The pollution, primarily smoke, should begin to clear by Thursday afternoon, when winds are predicted to pick up, said Briana Muhlestein, a meteorologist with the National Weather Service.
A frontal system will bring rain Thursday night and Friday, which should further improve air quality, she said.
The Oregon Department of Environmental Quality doesn’t plan to issue an air quality advisory, DEQ spokesman Dylan Darling said. That usually only happens when air quality is projected to be poor for a prolonged period.
But officials urge people to keep an eye on conditions and take precautions, he said.
People are also urged to follow local burn restrictions and avoid using woodstoves if possible when air quality is bad, Darling said.

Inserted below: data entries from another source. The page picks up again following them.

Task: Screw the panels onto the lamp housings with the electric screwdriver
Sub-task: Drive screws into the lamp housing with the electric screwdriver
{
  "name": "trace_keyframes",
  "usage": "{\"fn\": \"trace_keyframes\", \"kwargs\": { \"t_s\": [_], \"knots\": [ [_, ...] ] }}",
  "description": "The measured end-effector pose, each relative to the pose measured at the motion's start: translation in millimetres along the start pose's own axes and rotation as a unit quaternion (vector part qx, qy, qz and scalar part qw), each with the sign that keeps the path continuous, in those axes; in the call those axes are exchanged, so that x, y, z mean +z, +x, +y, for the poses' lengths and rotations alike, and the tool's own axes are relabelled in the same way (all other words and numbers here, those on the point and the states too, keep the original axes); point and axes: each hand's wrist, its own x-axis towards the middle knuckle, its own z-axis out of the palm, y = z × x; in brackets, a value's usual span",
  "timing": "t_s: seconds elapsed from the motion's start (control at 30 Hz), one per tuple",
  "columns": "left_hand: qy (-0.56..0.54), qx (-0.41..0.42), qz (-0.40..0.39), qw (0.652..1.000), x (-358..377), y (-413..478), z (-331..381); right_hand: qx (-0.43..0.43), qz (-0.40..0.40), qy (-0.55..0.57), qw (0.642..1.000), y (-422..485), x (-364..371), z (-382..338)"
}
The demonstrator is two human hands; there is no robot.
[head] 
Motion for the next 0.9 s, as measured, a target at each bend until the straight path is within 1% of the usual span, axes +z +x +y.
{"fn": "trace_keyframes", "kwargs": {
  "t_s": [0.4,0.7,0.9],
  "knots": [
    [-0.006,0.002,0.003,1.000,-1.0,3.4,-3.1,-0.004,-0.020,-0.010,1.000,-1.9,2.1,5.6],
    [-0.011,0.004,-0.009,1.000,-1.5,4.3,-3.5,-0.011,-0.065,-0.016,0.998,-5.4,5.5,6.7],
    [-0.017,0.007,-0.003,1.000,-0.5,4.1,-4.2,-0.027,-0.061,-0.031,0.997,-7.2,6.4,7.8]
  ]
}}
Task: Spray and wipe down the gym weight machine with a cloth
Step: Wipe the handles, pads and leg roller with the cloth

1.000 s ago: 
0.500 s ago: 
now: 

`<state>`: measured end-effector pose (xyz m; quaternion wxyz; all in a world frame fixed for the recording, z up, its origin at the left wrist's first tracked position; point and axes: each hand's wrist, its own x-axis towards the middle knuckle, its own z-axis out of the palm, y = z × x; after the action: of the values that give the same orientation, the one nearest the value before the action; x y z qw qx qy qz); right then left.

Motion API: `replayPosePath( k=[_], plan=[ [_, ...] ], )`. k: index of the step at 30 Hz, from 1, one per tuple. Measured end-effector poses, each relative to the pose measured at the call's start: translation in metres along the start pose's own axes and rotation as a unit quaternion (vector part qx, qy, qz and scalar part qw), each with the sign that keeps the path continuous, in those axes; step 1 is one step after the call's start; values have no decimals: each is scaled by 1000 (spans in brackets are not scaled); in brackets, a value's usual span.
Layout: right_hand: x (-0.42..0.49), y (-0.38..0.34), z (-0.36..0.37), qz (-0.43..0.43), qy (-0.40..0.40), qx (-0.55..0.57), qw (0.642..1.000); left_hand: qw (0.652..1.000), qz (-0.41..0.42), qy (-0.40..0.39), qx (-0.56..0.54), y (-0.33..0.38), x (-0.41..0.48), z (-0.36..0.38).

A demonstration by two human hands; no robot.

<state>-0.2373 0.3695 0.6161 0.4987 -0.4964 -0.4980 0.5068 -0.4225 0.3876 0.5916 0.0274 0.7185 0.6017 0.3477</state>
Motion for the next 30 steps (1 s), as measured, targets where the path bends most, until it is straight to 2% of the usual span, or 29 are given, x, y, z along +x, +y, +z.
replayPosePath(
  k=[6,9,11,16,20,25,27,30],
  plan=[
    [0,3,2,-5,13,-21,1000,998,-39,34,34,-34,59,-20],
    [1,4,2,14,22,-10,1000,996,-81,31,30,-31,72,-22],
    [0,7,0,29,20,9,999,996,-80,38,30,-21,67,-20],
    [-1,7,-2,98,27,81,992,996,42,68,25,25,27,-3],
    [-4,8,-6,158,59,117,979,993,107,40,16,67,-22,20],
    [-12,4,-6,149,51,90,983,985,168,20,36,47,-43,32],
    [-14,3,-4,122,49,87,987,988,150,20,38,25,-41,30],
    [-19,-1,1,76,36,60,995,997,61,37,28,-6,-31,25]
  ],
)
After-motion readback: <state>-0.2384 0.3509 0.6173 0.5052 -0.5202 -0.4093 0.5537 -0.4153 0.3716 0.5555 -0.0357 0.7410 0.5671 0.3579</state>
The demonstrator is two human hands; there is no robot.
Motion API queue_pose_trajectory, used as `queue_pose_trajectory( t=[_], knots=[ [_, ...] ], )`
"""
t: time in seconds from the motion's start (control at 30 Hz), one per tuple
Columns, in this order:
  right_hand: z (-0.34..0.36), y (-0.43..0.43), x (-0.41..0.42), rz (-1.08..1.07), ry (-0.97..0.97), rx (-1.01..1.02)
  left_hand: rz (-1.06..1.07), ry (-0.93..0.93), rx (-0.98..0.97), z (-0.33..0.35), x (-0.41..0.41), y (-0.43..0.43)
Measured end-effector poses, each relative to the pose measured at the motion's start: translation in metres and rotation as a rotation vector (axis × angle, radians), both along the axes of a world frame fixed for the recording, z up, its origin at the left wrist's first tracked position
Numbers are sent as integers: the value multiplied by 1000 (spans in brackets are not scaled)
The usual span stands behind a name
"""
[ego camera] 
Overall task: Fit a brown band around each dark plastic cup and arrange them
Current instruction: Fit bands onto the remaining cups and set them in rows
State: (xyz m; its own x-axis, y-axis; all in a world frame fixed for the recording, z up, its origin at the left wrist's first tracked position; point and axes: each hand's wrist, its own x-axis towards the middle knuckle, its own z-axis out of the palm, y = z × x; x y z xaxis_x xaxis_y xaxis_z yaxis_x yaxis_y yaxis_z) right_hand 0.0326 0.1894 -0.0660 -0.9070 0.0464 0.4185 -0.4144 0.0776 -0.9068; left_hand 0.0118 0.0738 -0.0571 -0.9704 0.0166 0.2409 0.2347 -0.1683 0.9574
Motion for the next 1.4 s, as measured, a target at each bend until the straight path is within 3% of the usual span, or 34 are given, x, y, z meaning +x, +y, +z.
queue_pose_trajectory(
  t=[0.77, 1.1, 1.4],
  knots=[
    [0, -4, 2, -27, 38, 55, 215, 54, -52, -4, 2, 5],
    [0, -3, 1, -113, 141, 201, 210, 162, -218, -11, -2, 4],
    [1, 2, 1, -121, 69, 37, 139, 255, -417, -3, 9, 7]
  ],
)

Current air quality conditions and advisories can be found on DEQ’s Air Quality Index at https://ordeq.org/oregonair or by downloading the OregonAIR app on a smartphone.
Oregon ranks air quality as good, moderate, unhealthy for sensitive groups, unhealthy, very unhealthy or hazardous.
Sensitive groups include children, people over 65, pregnant people and people with heart disease or respiratory conditions. Health officials recommend those groups limit outdoor activities when pollution levels are high.